I would detach yourself from all this and not argue the case further with your mother from now on. I am surprised that it hasn't already been suggested by the care home manager. Also, I wouldn't talk about it to your father or get his hopes up. As others have said, he should not be disturbed unduly while this is going on.
Thanks Nita
Having spoken to the OPG, I told them that I had written to his care manager, stating that my father needed a safe, environment in order to be assessed, they agreed that the MCA stated just this. I told them a Dr had assessed him last week and I didn't believe she was made aware of the letter to the care manager. The OPG told me to contact Social Services ASAP to find out. They said if the assessment had been done without all relevant information, I should report the SS care manager! - I said that was not a route I wished to persue at the moment. - But SS were not aware that the DR would be assessing my father, our information not given, so I have asked where, when and for how long; Bearing in mind that I had pre notified them of my disatisfaction of my father being assessed somewhere he is not comfortable in. (OPG says it contravenes his rights!)
The nurse telling me my father would never leave the care home, as it was not my mother's wishes. I was told I should also report, in that she misquoted the MCA! SS has confirmed that all my family did tell her my father would hate being in a care home. But chose not to involve me, as per mum's wishes. SS were informed as per advice from the OPG that that descision also violated my father's rights!
Dad is funded by SS as my mother is unable to look after him.

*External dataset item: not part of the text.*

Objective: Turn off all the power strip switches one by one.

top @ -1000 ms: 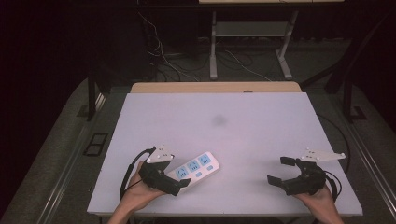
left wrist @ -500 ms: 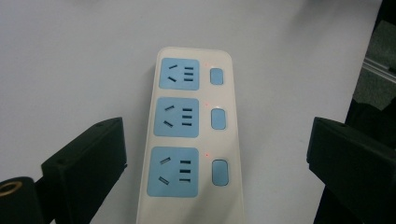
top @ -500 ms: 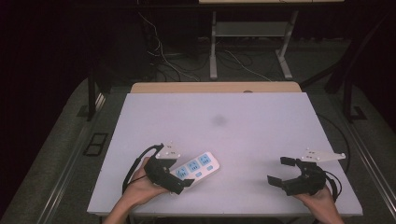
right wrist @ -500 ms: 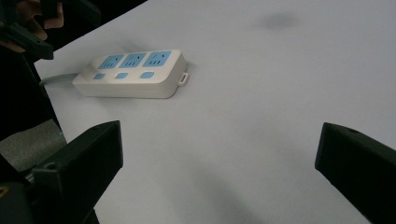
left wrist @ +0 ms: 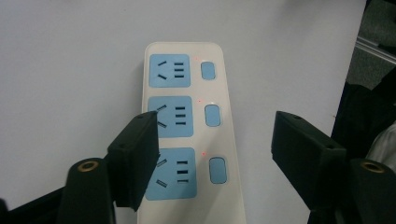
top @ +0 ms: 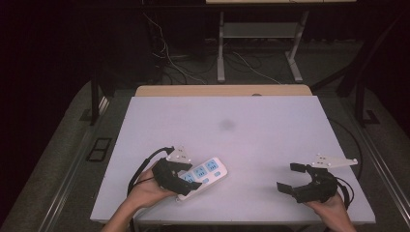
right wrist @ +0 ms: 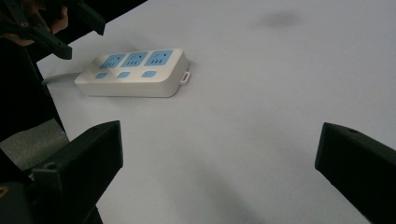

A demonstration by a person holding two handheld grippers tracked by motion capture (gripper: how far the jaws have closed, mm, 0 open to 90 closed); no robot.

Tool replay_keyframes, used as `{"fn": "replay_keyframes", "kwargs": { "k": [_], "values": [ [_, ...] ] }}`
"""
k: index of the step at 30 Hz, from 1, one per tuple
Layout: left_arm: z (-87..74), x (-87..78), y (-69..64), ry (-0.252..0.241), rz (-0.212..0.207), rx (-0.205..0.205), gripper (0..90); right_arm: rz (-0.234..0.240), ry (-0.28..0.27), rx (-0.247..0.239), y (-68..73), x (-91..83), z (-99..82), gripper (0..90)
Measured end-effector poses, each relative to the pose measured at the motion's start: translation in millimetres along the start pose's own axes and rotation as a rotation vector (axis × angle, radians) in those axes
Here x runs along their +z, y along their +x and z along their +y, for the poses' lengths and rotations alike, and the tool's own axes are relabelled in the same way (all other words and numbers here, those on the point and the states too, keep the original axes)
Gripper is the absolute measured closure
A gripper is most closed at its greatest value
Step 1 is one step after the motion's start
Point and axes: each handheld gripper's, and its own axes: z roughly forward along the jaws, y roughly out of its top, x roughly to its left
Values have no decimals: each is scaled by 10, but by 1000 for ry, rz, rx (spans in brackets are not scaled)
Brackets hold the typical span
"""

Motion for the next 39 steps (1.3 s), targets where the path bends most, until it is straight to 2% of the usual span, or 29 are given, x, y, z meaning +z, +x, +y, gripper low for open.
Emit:
{"fn": "replay_keyframes", "kwargs": {
  "k": [7,14,15,16,17,21,39],
  "values": [
    [1,26,26,14,-16,15,462,1,5,-2,3,3,-1,6],
    [0,28,47,19,-35,16,647,2,6,-3,3,6,-2,6],
    [-2,29,52,19,-43,14,675,3,7,-3,5,6,-2,6],
    [-4,30,57,21,-49,13,754,4,7,-5,5,8,-3,7],
    [-5,32,61,25,-52,13,754,4,7,-5,5,8,-3,7],
    [-8,46,76,35,-55,13,887,4,8,-5,4,8,-2,6],
    [-41,182,60,120,-75,34,895,6,12,-8,7,10,-5,7]
  ]
}}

And SS decided he would be safer in a care home.
I told SS today that I required a hoist, raise for the toilet, and a wheelchair to safely look after my father. SS needed to speak to her manager.
But SS are totally clear on the MCA and his rights and freedoms. I on the other hand have no debts, no criminal record, no illegal activities so any descision as to my being fit to look after my father would be based on something said by my family.
OPG have told me that can also be contested if false! - My father being the main concern!
As to the best interests, it appears the 'bodies' that be are going to discuss it.
I was however able to add to them, that the safe care home for my father did not realise he was in pain with his neck, and that he told me it was hurting so much. I told SS if they are so caring, how could they miss that?
All in all, tonight I am on the up!
 

sue38

Registered User
Mar 6, 2007
10,854
52
Wigan, Lancs
Can I ask if you have ever cared for someone with advanced dementia 24/7?

My dad had dementia and although I was frequently there for him for several hours a day several days a week, that is a world away from caring for someone 24/7. Some people with dementia can 'raise their game' for people other than their main carer; the visiting carer can come into the caring situation (fresh from a good night's sleep) with enthusiasm and positivity, knowing that in a few hours they will be going back to their well ordered and relaxed home.

Whilst I understand that your intentions are the best, please do not go into this with rose tinted glasses. When my dad went into a care home it allowed me, to a certain extent, to become his daughter again, rather than his gatekeeper/nurse/punchbag.